EXERCISE GOAL:
Starting with the line with "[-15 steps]" in the entries below and going on through the line with "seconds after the", output every line exactly and nothing more. No pictures.

SUPPLIED INFORMATION:
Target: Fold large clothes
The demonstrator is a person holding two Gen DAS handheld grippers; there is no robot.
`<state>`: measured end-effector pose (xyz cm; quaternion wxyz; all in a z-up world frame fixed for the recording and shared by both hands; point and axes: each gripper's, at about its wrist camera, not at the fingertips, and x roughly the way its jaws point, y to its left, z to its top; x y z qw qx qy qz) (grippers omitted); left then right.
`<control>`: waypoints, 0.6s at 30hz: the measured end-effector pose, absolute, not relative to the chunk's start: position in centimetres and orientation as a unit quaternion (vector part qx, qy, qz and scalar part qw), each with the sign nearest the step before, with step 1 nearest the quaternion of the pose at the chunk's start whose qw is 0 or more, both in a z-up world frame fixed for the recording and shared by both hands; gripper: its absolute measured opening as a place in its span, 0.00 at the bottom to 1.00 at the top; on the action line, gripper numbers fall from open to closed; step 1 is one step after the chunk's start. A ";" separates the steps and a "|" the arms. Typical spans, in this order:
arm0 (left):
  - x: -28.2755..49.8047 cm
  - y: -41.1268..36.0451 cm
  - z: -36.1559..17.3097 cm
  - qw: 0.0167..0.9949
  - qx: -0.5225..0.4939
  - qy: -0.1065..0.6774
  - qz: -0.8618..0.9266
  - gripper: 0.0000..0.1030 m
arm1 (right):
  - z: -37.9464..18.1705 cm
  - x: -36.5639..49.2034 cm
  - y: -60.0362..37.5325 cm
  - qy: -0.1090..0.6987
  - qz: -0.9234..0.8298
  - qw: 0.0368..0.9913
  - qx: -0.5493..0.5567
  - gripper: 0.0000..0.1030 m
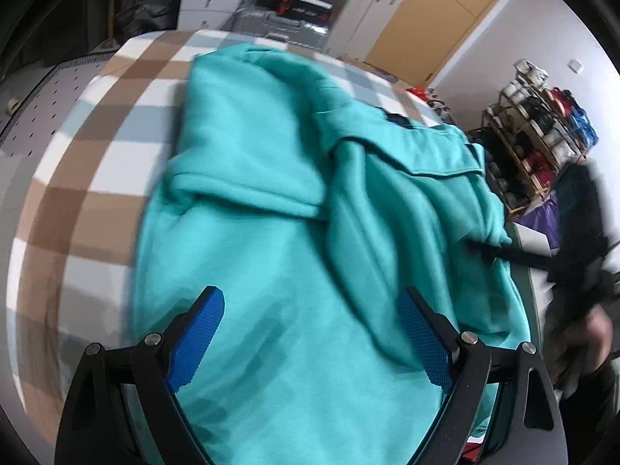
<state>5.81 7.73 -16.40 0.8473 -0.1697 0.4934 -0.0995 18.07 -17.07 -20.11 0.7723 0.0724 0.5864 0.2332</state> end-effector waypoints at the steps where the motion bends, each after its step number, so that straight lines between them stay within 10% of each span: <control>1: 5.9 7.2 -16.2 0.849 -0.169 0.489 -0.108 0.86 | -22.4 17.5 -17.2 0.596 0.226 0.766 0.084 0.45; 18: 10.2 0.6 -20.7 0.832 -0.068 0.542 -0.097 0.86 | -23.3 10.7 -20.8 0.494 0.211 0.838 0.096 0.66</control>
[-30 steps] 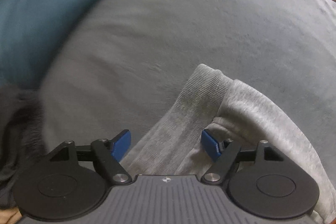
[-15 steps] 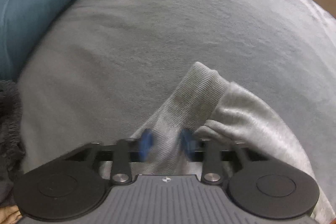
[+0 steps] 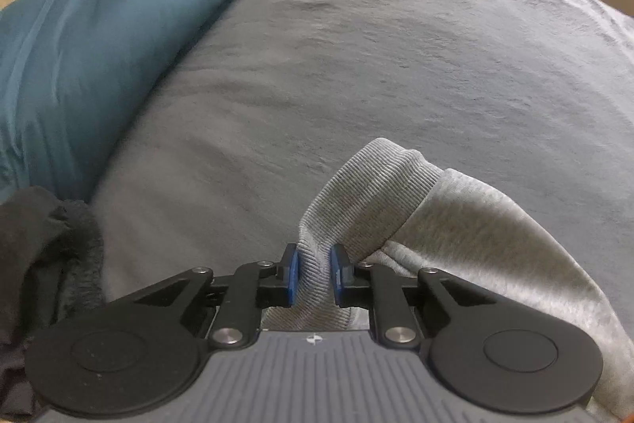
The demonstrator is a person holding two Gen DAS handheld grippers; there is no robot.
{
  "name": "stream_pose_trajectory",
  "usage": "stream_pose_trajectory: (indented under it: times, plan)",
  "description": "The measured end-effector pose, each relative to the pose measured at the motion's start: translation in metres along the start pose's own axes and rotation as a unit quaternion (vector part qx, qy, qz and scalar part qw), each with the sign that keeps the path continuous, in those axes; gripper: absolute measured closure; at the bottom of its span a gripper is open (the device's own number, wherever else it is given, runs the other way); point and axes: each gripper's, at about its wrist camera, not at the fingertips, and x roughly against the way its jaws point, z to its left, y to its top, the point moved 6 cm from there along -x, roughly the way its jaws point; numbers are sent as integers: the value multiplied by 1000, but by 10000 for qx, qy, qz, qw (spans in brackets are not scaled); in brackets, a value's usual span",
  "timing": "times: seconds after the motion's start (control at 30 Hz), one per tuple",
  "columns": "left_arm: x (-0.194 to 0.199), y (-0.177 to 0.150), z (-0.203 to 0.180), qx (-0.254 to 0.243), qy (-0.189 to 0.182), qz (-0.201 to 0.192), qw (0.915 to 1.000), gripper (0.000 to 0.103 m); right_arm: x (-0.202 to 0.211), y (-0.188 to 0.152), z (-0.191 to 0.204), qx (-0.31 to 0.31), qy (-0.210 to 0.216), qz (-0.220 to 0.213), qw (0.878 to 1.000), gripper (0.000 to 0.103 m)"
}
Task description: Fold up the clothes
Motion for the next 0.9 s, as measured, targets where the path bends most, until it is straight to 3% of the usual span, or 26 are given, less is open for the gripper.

ANSWER TO THIS PROBLEM:
[-15 steps] 
[+0 steps] 
The demonstrator is a person holding two Gen DAS handheld grippers; there is no robot.
{
  "name": "stream_pose_trajectory",
  "usage": "stream_pose_trajectory: (indented under it: times, plan)",
  "description": "The measured end-effector pose, each relative to the pose measured at the motion's start: translation in metres along the start pose's own axes and rotation as a unit quaternion (vector part qx, qy, qz and scalar part qw), each with the sign that keeps the path continuous, in those axes; gripper: absolute measured closure; at the bottom of its span a gripper is open (the device's own number, wherever else it is given, runs the other way); point and axes: each gripper's, at about its wrist camera, not at the fingertips, and x roughly against the way its jaws point, z to its left, y to its top, the point moved 6 cm from there along -x, roughly the way its jaws point; numbers are sent as integers: the value multiplied by 1000, but by 10000 for qx, qy, qz, qw (spans in brackets are not scaled); in brackets, a value's usual span",
  "timing": "times: seconds after the motion's start (control at 30 Hz), one per tuple",

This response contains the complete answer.